İçeriğe geç
Ana sayfa » Kişisel Gelişim » Bilipte Yapmamak

Bilipte Yapmamak

    12. yüzyılın meşhur sûfî âlimi İmam Gazâlî rahmetullahi aleyh “Eyyühe’l-Veled: Ey Oğul” adlı meşhur eserinde şöyle der:

    Ey Oğul! Nasihat kolaydır. Zor olan onu kabullenip yapmaktır. Çünkü nasihat, nefsin haram zevklerinden tat alanlar için acıdır. Çünkü yasak edilen haram işler, onların kalplerine zevk verir hale gelmiştir. Bu durum özellikle itibar ve dünyalık elde etmek için çabalayan ilim talebelerinde sık görülür. Onlar amelsiz ilmin kurtuluşlarına yeteceğini, amele ihtiyaç duyulmayacağını zanneder. Bu filozofların düşüncesidir, yanlıştır. Hayret doğrusu! Bunlar kişinin ilmi ile amel etmediğinde kendi aleyhinde delil olacağını bilmiyorlar mı? Resûlullah Efendimiz aleyhissalâtu vesselam bu konuda şöyle buyurmuşlardır:

    “Kıyamet gününde azabı en şiddetli olan kimse, Allah Teâlâ’nın kendisini ilmiyle faydalandırmadığı (ilmiyle amel etmeyen) âlimdir.” (Beyhakî, Şuabu’l-İmân, nr. 1778; Taberânî, Mu’cemu’s-Sağîr, nr. 182-183)

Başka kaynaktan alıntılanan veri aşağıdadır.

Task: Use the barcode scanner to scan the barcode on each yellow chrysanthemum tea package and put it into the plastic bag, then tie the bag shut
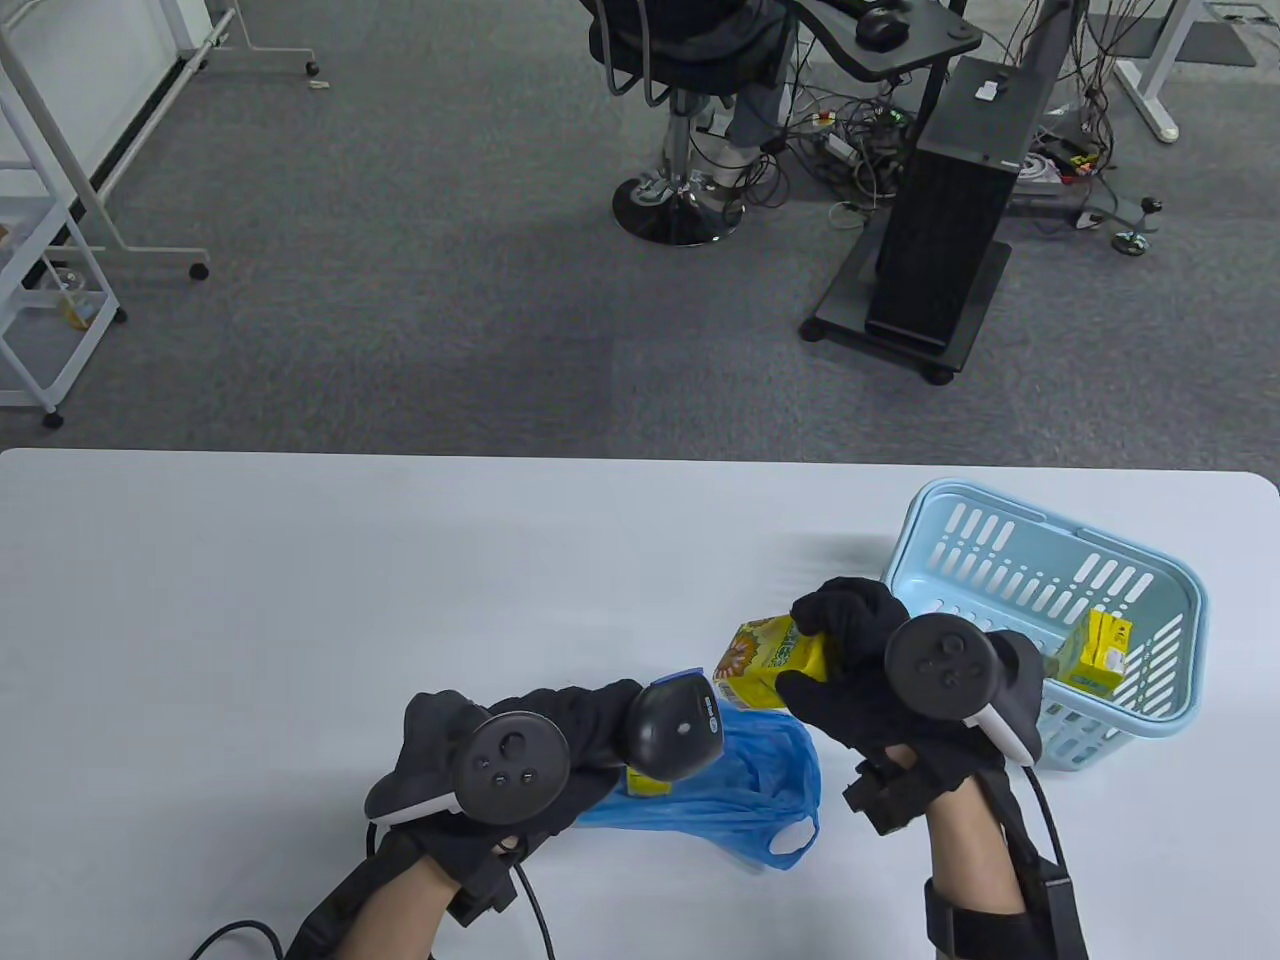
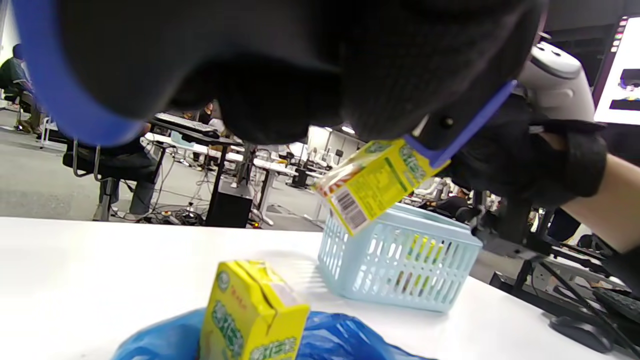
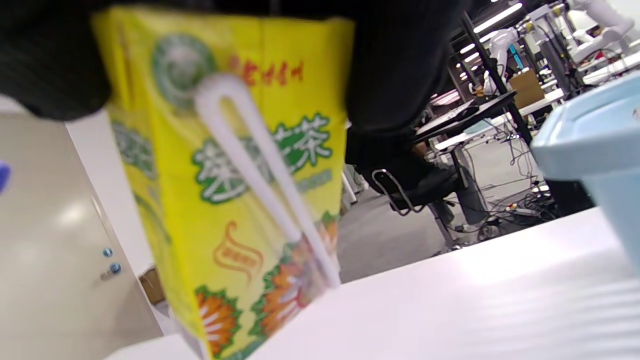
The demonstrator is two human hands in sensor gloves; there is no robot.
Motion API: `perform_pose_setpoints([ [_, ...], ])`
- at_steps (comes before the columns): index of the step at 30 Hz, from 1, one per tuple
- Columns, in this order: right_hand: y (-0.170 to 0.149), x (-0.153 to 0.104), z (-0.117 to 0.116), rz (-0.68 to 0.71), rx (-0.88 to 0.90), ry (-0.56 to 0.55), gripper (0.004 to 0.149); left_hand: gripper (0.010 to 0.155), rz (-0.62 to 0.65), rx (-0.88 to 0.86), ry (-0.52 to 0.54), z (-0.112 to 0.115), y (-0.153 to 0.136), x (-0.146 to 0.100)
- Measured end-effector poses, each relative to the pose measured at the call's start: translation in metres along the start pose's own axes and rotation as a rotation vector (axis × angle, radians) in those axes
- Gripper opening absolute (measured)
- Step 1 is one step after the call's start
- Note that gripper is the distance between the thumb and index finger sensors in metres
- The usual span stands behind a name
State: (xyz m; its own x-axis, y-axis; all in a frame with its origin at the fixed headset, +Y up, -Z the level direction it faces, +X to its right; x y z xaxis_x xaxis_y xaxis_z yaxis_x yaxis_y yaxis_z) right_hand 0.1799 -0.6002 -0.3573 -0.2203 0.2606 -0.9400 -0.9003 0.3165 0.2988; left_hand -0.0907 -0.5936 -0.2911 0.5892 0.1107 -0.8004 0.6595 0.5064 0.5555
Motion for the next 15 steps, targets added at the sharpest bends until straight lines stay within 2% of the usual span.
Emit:
perform_pose_setpoints([
  [4, -0.009, -0.008, -0.011, -0.024, 0.102, -0.053, 0.075, 0.062, -0.031, 0.026, 0.000, 0.005, -0.006, 0.002],
  [9, -0.016, -0.012, -0.010, -0.054, 0.004, -0.102, 0.075, 0.059, -0.049, 0.076, -0.020, 0.013, -0.009, 0.006],
  [15, -0.031, -0.013, -0.015, -0.102, 0.150, -0.098, 0.075, 0.060, -0.049, 0.127, -0.032, 0.028, -0.007, 0.013],
])
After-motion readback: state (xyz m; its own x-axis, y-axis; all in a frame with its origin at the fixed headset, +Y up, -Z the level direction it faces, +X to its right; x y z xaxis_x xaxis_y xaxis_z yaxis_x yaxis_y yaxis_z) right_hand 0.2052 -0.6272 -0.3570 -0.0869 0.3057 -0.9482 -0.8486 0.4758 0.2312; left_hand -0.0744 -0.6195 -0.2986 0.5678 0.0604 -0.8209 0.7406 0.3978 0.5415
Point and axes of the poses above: the tracker on the back of each hand, its own y axis roughly to the thumb side, its own x axis roughly from the wrist to the fingertips, z = x × y, the point moved 5 cm from there along x, roughly from the wrist to the fingertips, and after that the axes turned 15 degrees about -x, right-handed, at the moved point
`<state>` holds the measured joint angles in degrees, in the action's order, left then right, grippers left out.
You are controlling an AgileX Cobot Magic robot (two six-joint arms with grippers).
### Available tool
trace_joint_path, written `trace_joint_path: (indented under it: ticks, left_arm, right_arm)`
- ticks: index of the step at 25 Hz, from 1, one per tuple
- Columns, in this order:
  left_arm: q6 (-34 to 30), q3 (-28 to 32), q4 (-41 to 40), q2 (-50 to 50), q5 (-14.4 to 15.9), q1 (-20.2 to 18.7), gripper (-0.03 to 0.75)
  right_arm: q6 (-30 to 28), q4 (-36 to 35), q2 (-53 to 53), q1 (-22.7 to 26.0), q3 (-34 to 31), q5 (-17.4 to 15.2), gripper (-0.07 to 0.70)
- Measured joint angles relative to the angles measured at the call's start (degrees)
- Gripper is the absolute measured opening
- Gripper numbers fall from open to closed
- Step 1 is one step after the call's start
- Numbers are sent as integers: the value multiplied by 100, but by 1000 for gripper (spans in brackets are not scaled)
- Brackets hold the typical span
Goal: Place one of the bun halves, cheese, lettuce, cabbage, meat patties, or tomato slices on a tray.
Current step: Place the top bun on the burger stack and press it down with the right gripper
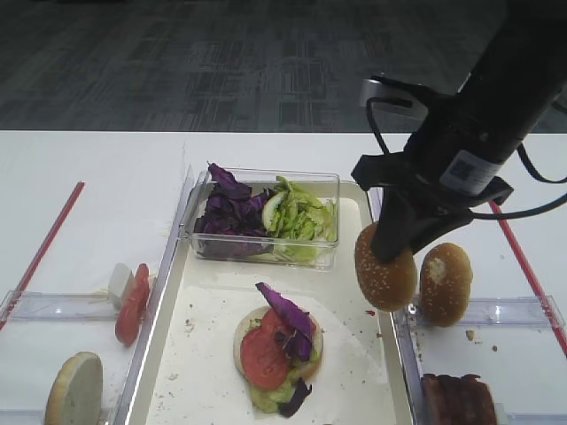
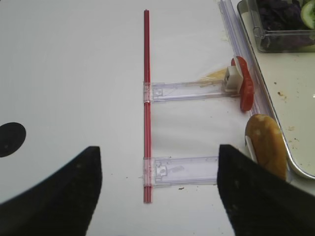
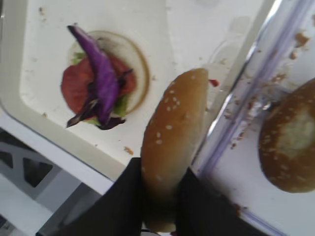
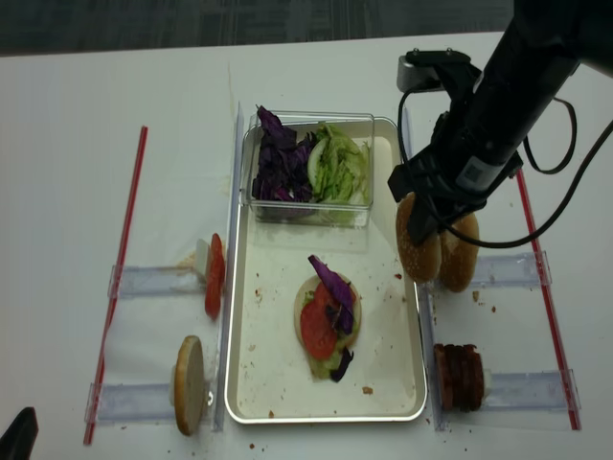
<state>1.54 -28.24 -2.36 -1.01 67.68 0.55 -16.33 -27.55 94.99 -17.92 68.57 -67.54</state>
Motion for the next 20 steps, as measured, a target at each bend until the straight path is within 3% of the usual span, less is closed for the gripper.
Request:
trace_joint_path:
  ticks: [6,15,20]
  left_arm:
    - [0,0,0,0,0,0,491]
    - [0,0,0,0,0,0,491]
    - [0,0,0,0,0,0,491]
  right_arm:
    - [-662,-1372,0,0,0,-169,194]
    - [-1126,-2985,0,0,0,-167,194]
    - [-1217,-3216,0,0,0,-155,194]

    Anlatıldığına göre, Cüneyd-i Bağdâdî kuddise sırruhû vefatından sonra bazı sâlihler tarafından rüyada görüldü. Kendisine;

    – Berzah âleminden ne haberler var (durumun nasıl), diye soruldu. Cüneyd-i Bağdâdî kuddise sırruhû şu cevabı verdi:

    – O faydasız yazılar ve konuşmalar yok olup gitti, yaldızlı sözlerden bir eser kalmadı. Burada faydasını gördüğümüz şey, gece yarısı kalkıp Allah için kıldığımız birkaç rekâtlık namaz.

    Ey Oğul! Hayırlı amellerden yana iflas etmiş olma. Güzel hallerden de eli boş kalma. Şuna kesinlikle inan ki sadece ilim insanın elinden tutmaya, onu kurtarmaya yetmez.

    Şu misali düşün: Üzerinde diğer silahlarla birlikte on tane de keskin kılıç bulunan savaşçı, cesur bir adama, hiç kimsenin olmadığı bir arazide korkunç bir aslan saldırsa ne yapmalıdır? Acaba bu yiğit adam elindeki silahları hiç kullanmadan o aslanın saldırısını savabilir mi? Hiç şüphe yok, adam harekete geçip silâhlarını kullanmadan kurtulamaz.

    Aynen bunun gibi bir adam da yüz bin ilmî mesele okuyup öğrense, fakat öğrendiği ile amel etmese bildikleri ona fayda vermez.

    Bu konuda şu misali de verebiliriz: Bir kimsenin yanında, yakalandığı şiddetli bir hastalığın ilacı var. Fakat bu ilaçları kullanmıyor. Bu adamın sadece ilacı tanımak ve taşımakla hastalıktan kurtulması mümkün olabilir mi? Tabii ki hayır!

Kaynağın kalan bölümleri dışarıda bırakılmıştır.